Il a été de plus montré que la co-incubation entre ces peptides et des protéines chaperonnes à un ratio sub-stœchiométrique pouvait réduire leur toxicité. Il semblerait donc que l’action des protéines chaperonnes empêcherait la destruction des membranes en convertissant rapidement les petits oligomères toxiques en des formes fibrillaires moins toxiques (Mannini et al., 2012). Ces résultats confirment la toxicité des intermédiaires solubles. D’un point de vue moléculaire, un mécanisme a été proposé récemment pour expliquer la cytotoxicité des oligomères de hIAPP (Pithadia et al., 2016). Confirmant le mécanisme explicité Figure 13, l’interaction de hIAPP avec la membrane provoque la formation de pores conduisant à l’apoptose des cellules pancréatiques par fuite de leur matériel cellulaire (Figure 14). Le processus de croissance des fibres à la membrane endommagerait également celle-ci (Figure 14 iv) (Engel et al., 2008; Jan et al., 2011).

Figure 14 : Représentation simplifiée du mécanisme d’interaction entre les différentes formes de hIAPP et les membranes cellulaires, expliquant l’apoptose des cellules par fuite du matériel cellulaire

(Pithadia 2016)

2.5. Diagnostic

Le diagnostic du diabète de type 2 repose sur une mesure de la glycémie à un instant donné, dans différentes conditions. Les valeurs normales de glycémie sont inférieures à 100 mg/dL à jeun et 140 mg/dL à la deuxième heure d’une hyperglycémie provoquée en dissolvant 75 g de glucose anhydre

dans de l’eau (HPGO). Le patient sera déclaré diabétique si la glycémie est supérieure à une des trois valeurs suivantes :

• 126 mg/dL (7mmol/L) dans le cas d’une mesure de glycémie à jeun (absence d’apport calorique depuis au moins 8h).

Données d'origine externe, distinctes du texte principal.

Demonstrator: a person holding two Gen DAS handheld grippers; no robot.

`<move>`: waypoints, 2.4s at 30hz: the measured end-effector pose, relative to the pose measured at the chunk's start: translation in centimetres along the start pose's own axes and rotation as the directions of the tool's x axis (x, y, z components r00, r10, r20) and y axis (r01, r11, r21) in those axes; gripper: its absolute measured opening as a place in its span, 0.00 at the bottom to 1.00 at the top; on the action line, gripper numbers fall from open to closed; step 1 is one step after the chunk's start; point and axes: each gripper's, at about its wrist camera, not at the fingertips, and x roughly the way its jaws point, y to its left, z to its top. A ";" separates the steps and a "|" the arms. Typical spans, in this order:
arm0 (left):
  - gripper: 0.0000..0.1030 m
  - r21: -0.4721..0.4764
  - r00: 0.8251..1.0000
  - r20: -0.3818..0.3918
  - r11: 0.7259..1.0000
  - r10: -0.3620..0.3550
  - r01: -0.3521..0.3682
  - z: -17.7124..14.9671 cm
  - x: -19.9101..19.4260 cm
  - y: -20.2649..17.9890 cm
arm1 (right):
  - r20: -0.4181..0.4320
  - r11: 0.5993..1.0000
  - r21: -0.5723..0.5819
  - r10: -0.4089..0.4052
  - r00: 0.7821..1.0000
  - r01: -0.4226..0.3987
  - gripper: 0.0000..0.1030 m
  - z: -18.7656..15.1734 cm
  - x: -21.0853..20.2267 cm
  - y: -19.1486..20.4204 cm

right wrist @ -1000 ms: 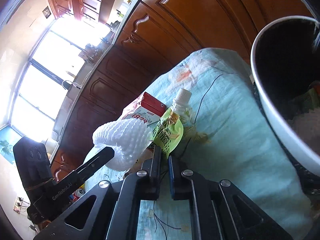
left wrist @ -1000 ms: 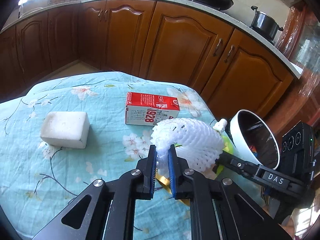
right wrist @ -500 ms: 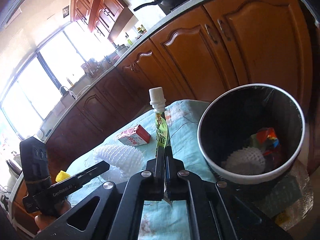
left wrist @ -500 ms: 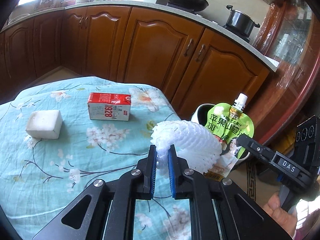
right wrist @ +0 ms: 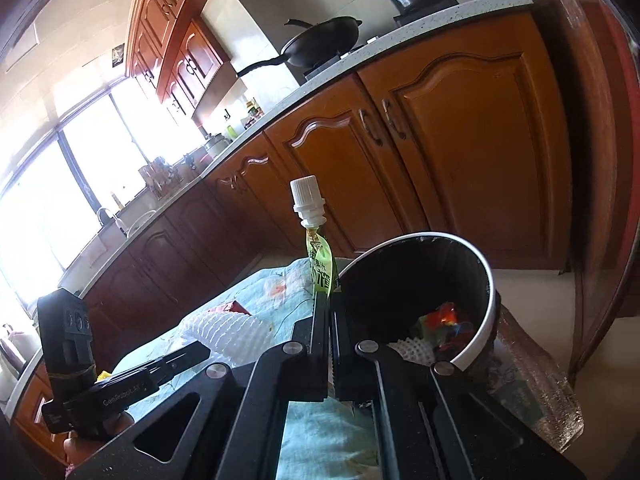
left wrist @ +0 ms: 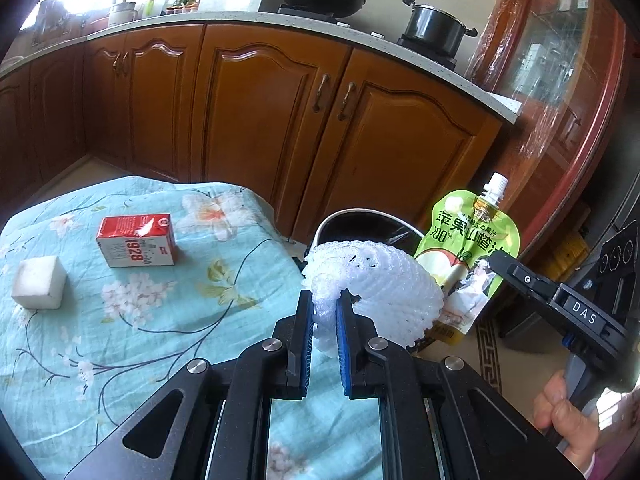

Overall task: Collect trash
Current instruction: 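Carry the foam net and green pouch over the bin and open both tools, then move both open tools back toward the sponge and milk carton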

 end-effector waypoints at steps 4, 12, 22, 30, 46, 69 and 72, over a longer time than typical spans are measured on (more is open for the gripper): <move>0.09 0.019 1.000 -0.010 1.000 0.004 -0.004 0.4 1.3 -1.0 | 0.008 1.000 0.013 -0.016 1.000 0.016 0.01 0.6 -0.3 -1.3; 0.09 0.042 0.999 -0.034 0.999 0.017 -0.015 1.0 4.1 -2.2 | 0.012 0.999 0.004 -0.052 0.999 0.052 0.01 1.1 0.5 -2.4; 0.09 0.077 0.997 -0.062 0.997 0.035 -0.030 2.2 7.3 -4.2 | -0.013 0.996 -0.020 -0.089 0.996 0.089 0.01 1.6 2.0 -3.6; 0.10 0.084 0.995 -0.093 0.996 0.041 -0.033 2.3 9.4 -5.0 | -0.046 0.994 -0.035 -0.101 0.994 0.100 0.01 1.7 3.2 -4.1; 0.18 0.083 0.991 -0.121 0.996 0.049 -0.040 2.5 11.6 -5.1 | -0.117 0.990 -0.061 -0.134 0.984 0.127 0.01 1.5 5.9 -4.8; 0.63 0.047 0.993 -0.051 0.993 0.107 -0.105 0.6 6.5 -1.3 | -0.126 0.999 -0.022 -0.040 0.991 0.037 0.65 0.5 5.3 -1.7; 0.63 0.021 0.991 -0.046 0.992 0.122 -0.121 0.2 5.5 0.2 | -0.136 0.999 -0.037 -0.021 0.990 0.016 0.65 0.1 5.7 -0.3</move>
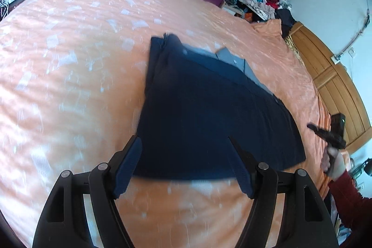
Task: Fold small clothes
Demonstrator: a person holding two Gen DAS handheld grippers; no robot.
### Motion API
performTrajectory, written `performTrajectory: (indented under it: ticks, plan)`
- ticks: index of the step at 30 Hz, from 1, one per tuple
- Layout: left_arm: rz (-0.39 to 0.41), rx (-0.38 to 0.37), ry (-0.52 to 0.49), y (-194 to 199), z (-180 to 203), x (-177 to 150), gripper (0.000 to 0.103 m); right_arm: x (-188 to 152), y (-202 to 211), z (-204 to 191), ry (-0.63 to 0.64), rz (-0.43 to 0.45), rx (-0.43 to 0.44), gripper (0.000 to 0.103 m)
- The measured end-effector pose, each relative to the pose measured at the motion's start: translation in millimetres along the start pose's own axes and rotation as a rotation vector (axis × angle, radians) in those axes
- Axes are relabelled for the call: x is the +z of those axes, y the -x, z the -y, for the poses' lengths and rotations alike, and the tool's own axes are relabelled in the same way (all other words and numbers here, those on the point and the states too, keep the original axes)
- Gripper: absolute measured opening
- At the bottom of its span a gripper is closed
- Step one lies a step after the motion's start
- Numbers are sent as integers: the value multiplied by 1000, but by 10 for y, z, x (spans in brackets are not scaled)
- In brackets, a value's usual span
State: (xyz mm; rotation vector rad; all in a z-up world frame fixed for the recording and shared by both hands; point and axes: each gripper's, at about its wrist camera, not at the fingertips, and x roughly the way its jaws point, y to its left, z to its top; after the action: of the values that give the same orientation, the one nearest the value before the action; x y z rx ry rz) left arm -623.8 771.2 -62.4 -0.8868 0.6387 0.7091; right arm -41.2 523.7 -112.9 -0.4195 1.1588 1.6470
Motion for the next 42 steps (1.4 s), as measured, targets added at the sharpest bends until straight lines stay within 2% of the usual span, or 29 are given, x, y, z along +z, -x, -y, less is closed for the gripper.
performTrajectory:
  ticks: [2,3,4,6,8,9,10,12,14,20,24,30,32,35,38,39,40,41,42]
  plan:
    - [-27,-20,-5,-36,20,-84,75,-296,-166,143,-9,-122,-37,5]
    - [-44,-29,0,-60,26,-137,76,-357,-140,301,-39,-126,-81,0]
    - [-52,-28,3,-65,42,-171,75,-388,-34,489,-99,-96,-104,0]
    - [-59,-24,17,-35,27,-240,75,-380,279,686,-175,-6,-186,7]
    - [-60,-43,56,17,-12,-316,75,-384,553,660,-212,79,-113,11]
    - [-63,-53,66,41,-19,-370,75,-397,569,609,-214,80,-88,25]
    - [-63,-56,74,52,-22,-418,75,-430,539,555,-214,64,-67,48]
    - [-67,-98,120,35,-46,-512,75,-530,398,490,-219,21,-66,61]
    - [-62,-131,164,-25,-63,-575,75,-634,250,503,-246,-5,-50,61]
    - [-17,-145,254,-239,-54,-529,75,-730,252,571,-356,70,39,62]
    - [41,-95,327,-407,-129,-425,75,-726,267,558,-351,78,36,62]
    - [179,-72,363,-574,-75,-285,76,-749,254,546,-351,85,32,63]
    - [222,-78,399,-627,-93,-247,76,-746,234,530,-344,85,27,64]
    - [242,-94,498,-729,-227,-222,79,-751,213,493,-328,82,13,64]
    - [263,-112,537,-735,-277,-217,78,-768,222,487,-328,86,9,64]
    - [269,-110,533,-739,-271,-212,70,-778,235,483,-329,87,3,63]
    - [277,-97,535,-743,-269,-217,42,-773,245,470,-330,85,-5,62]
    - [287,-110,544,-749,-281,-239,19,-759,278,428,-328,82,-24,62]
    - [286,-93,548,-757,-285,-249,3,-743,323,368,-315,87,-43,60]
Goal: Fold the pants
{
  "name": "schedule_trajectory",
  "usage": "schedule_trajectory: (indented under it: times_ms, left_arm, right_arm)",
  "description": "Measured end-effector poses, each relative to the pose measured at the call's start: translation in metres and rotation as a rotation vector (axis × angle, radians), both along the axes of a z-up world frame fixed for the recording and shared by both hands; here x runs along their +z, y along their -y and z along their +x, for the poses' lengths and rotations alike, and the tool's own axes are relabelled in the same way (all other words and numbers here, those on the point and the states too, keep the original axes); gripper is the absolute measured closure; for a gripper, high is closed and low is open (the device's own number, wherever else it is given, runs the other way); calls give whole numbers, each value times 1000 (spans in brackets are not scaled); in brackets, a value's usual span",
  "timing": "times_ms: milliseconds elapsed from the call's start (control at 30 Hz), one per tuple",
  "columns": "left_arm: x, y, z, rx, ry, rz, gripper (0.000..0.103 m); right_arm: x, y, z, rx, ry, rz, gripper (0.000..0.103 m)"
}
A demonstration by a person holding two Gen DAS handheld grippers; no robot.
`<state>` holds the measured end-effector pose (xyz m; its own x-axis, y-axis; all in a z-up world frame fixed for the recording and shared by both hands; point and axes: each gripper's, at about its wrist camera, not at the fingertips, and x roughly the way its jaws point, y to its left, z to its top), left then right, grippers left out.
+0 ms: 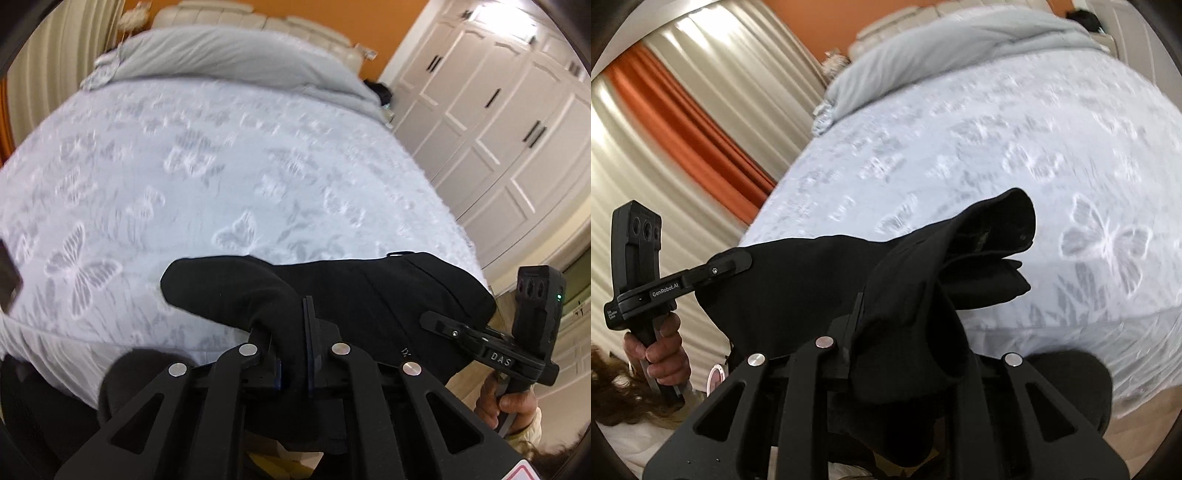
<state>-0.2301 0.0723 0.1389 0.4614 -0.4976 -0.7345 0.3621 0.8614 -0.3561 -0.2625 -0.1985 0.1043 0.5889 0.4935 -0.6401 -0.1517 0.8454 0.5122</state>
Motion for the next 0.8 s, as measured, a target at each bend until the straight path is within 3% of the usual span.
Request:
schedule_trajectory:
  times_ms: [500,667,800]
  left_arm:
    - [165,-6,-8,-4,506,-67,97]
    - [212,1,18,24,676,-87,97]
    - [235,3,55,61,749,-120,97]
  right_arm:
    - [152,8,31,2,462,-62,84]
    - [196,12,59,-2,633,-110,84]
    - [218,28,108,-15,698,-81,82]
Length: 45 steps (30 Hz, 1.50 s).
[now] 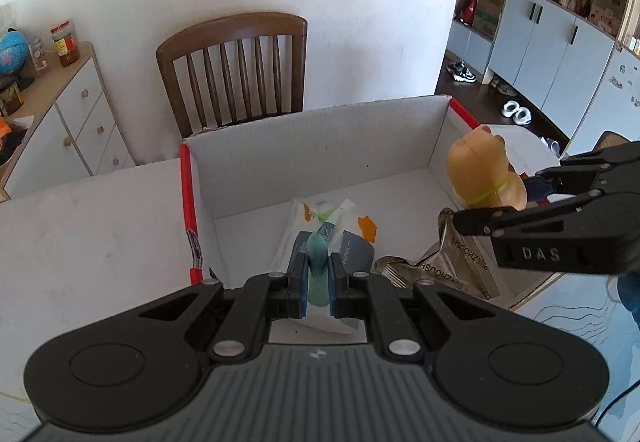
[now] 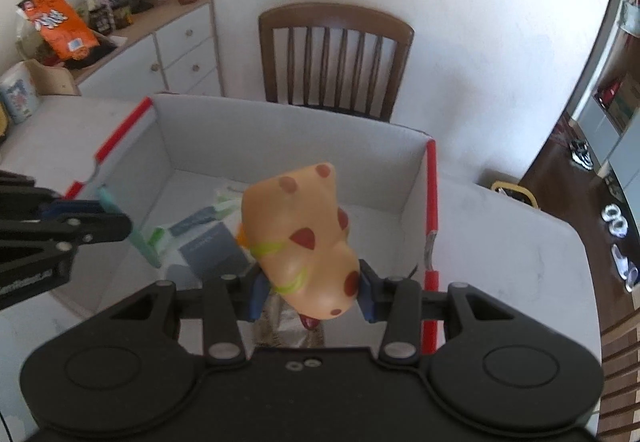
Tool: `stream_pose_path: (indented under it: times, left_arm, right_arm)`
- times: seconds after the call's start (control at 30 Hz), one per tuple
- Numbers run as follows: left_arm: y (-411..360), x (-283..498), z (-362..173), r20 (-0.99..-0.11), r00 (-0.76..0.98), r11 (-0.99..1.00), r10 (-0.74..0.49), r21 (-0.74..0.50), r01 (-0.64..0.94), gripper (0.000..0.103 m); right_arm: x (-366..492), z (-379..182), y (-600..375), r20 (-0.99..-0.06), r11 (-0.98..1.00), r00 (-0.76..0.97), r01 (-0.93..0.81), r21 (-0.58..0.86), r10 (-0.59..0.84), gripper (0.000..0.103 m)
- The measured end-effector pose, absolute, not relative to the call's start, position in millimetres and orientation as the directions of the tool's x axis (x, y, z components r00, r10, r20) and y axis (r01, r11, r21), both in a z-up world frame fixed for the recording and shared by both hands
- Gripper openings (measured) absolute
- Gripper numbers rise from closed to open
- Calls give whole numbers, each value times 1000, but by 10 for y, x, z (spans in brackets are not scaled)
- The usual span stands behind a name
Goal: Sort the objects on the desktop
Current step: 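Lower both items into the red box and open both grippers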
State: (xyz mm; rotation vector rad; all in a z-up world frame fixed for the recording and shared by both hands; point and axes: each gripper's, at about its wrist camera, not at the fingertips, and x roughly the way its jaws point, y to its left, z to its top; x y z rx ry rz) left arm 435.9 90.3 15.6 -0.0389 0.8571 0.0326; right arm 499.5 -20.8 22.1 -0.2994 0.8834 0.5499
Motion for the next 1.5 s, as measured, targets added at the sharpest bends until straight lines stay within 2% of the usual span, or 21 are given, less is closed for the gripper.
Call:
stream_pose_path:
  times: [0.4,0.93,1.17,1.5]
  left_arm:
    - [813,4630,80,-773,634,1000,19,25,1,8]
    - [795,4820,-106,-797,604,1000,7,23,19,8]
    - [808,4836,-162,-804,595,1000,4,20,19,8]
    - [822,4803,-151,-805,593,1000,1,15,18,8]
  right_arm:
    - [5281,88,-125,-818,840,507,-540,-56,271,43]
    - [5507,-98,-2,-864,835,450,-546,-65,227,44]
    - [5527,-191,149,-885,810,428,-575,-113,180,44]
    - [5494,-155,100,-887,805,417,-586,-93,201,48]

• 200 mg/dL (11.1 mmol/L) à n’importe quel moment de la journée, en présence de signes cliniques d’hyperglycémie suivants : perte de poids inexpliquée, polyurie, polydipsie.

• 200 mg/dL (11.1 mmol/L) à la deuxième heure d’une HPGO.

Entre ces valeurs normales et valeurs limites, on définit un groupe de patients intermédiaires non diabétiques mais présentant des facteurs de risques pour un futur diabète ou des maladies cardiovasculaires.

Afin d’avoir une vision sur une période plus large de la glycémie, il est également possible de quantifier l’hémoglobine glyquée HbA1c. Elle est obtenue par glycation de l’hémoglobine en cas d’hyperglycémie prolongée. Celle-ci permet d’obtenir une estimation sur les 8 à 12 semaines précédant l’analyse. Si sa proportion est supérieure à 6.5% par rapport à l’hémoglobine non-glyquée, on déclare le patient comme étant diabétique. On considère également qu’au-delà de 7.5%, il s’agit d’un facteur de risque de complications cardiovasculaires.